Efficient Representations
and Abstractions for Quantifying and Exploiting Data Reference Locality
Author: Trishul
Chilimbi, Microsoft Research
Paper:
http://research.microsoft.com/~trishulc/papers/locality_final.pdf
March 26, 2002 Tuesday
Hamerschlag Hall 1112
4:00 p.m.
Thomas Wenisch
Ph.D. Student, Department of ECE, Carnegine Mellon
In this paper, Trishul Chilimbi presents new metrics for
quantatatively analyzing the amount of spatial and temporal
reference locality inherent in an algorithm, and realized
in a particular mapping of an algorithm's data references
to memory locations. Moreover, Chilimbi proposes a fundamental
abstraction and new data structures for capturing and analyzing
data reference behaviour. "Hot Data Streams" are regular
and repeated data reference streams, which cover 90% of
the total references issued by a program.

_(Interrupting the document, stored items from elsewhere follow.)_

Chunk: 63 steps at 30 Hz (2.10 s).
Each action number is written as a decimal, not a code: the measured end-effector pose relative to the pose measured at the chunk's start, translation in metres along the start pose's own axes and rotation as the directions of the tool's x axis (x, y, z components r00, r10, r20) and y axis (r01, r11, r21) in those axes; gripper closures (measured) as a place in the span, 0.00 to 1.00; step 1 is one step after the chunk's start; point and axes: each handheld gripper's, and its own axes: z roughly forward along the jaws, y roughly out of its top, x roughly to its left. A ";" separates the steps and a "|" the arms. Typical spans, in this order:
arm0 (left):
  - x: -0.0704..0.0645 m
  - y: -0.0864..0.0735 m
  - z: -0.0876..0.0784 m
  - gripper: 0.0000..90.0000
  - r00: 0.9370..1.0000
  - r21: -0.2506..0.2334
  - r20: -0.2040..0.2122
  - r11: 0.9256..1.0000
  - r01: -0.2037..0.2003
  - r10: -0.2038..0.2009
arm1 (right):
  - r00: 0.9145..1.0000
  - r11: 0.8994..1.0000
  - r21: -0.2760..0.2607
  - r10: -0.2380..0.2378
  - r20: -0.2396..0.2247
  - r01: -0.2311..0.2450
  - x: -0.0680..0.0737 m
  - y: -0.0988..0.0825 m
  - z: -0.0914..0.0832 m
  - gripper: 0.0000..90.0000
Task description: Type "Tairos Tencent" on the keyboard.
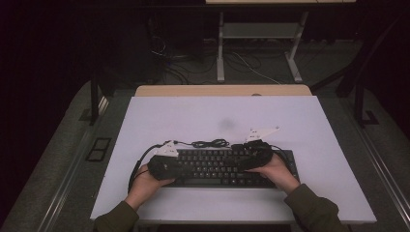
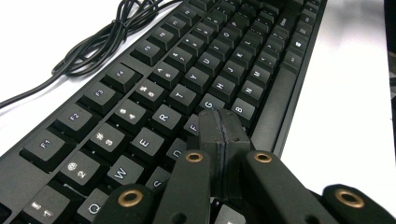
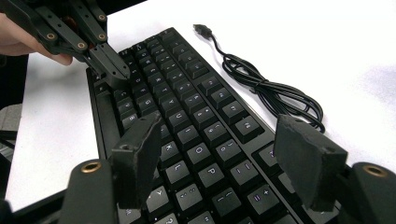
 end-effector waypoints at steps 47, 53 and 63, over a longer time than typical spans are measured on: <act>0.020 0.002 0.002 1.00 0.993 -0.026 -0.108 0.999 0.044 -0.046 | 1.000 1.000 -0.001 -0.007 -0.001 0.007 0.002 0.001 0.000 0.35; 0.021 0.001 0.003 1.00 0.993 -0.019 -0.107 0.999 0.044 -0.045 | 1.000 1.000 0.000 -0.007 -0.001 0.007 0.002 0.001 0.000 0.35; 0.020 0.003 0.002 1.00 0.993 -0.025 -0.108 0.999 0.040 -0.043 | 1.000 1.000 -0.005 -0.008 -0.001 0.008 0.001 0.001 0.000 0.35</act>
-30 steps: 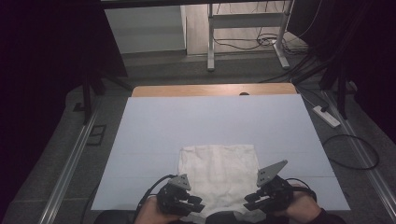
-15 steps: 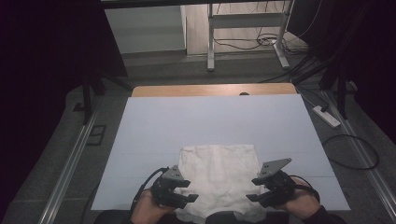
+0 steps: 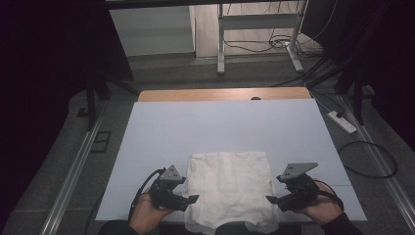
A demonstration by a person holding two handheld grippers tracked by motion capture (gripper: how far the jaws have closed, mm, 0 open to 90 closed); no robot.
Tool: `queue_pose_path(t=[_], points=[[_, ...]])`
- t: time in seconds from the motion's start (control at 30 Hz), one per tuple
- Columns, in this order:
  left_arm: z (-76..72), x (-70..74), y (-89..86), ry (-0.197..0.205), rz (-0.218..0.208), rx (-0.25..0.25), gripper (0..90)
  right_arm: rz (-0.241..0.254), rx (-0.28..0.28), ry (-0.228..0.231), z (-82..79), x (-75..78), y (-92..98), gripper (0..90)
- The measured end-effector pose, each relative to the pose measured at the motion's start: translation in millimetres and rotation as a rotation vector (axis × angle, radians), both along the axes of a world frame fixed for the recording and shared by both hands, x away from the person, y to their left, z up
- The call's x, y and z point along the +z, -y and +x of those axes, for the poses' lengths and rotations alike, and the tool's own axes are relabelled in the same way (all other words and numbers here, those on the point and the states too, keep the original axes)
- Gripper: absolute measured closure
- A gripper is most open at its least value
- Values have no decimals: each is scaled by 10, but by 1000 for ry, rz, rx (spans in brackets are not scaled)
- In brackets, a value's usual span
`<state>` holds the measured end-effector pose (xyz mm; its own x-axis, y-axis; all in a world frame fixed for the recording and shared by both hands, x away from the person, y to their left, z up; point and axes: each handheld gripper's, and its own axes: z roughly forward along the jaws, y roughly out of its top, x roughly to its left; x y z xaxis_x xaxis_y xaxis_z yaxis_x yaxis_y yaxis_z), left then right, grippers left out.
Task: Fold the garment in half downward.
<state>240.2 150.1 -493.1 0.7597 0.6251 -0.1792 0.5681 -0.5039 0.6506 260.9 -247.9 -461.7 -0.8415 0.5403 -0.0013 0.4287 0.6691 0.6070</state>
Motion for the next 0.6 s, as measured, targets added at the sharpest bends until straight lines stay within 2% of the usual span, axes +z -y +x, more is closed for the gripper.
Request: queue_pose_path(t=[0.27,0.6], points=[[21,26,-126,13,-22,41,127,3,-73,19,24,18,120,136],[-1,66,-333,45,-7,111,59,27,-150,30,10,35,306,100]])
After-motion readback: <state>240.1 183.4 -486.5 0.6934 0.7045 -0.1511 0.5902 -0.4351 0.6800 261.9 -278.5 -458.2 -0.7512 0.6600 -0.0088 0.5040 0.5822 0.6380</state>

Using this abstraction
as a basis, Chilimbi constructs "Stream Flow Graphs". A
stream flow graph is a weighted directed acyclic graph which
shows which hot data streams are followed by which other
hot data streams in a trace of an application's data references.
The weights on the graph edges show the frequency of occurence
of the relationship between consecutive streams. This data
structure is analogous to a weighted control flow graph.

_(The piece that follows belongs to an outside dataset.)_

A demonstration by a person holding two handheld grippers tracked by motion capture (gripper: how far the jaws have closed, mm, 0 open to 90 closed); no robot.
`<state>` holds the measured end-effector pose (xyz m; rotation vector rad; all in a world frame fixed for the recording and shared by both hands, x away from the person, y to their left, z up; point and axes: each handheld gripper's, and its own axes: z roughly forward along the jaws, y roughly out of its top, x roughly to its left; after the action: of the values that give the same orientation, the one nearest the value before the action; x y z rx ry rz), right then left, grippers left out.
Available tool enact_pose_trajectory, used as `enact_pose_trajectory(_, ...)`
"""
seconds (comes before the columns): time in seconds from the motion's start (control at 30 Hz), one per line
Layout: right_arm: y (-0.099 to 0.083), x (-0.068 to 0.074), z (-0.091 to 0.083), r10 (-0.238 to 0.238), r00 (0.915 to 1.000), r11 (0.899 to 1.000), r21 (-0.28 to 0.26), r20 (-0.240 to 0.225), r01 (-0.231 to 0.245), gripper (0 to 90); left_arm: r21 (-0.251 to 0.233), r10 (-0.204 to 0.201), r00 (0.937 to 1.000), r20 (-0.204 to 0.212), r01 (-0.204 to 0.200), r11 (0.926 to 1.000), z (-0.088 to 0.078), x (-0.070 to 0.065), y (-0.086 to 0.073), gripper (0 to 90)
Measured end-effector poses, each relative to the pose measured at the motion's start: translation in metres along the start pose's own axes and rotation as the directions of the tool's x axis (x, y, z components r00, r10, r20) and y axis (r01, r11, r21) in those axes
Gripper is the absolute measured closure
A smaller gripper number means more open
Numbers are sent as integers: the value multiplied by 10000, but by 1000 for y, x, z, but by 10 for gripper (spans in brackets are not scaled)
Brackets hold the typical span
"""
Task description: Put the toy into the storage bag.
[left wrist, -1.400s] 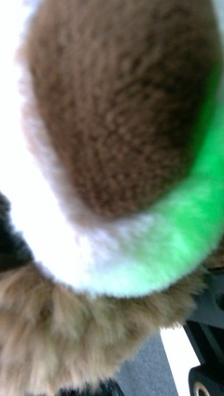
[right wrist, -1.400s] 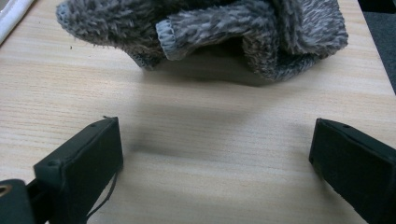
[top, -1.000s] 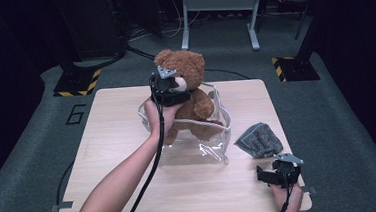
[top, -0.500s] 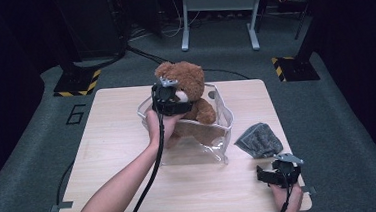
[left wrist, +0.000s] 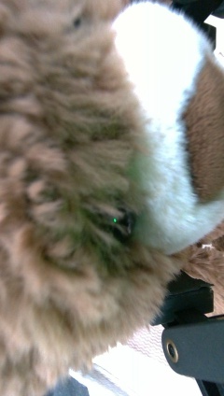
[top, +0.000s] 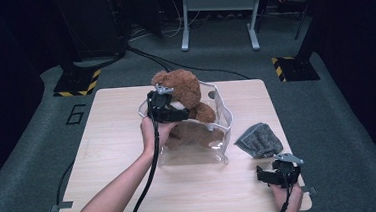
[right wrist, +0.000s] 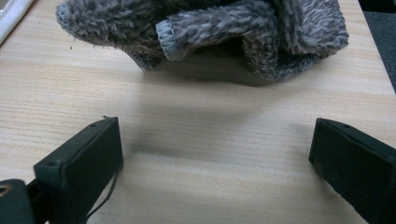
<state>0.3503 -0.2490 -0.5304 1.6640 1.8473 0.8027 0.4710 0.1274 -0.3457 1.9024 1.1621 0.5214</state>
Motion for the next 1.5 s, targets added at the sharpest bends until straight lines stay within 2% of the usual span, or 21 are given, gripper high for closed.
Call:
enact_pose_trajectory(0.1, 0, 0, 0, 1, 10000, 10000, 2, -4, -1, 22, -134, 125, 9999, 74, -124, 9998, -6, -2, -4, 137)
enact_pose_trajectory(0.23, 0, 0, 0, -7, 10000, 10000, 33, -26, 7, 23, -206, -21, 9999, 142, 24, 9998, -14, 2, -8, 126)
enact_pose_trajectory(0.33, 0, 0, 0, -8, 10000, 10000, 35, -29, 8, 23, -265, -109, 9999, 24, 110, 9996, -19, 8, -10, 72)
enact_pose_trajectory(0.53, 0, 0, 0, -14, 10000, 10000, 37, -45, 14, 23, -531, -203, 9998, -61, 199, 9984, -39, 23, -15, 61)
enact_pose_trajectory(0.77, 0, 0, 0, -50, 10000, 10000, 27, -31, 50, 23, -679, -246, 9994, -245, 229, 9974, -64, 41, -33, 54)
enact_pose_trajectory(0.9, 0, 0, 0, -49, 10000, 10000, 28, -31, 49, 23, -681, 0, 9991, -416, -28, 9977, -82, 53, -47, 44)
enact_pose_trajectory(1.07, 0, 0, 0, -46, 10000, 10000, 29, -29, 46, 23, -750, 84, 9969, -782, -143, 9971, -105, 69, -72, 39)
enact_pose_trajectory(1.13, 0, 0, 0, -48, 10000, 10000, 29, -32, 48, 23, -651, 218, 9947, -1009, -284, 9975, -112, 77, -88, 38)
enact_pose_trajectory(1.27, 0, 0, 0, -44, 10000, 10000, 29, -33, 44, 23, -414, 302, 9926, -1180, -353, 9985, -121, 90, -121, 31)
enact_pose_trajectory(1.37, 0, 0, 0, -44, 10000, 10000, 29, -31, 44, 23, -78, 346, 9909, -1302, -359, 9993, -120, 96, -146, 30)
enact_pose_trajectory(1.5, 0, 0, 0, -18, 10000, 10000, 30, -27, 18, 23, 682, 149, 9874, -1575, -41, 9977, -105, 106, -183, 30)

Chilimbi proposes that analyses currently used on control
flow graphs can be used on these stream flow graphs to guide
compiler optimizations for data reference behaviour.
In this talk I present Chilimbi's work, and open a discussion
on how Chilimbi's results can help us to design hardware
to better exploit data reference behaviors like "Hot Data
Streams".
Tom Wenisch is a first year PhD student
in ECE under Babak Falsafi. Tom's interests include instruction/thread
level parallelism, memory system design, and performance evaluation
methodology. Nowadays, Tom spends most of his time hacking an out-of-order
processor simulator around Virtutech's Simics simulation infrastructure.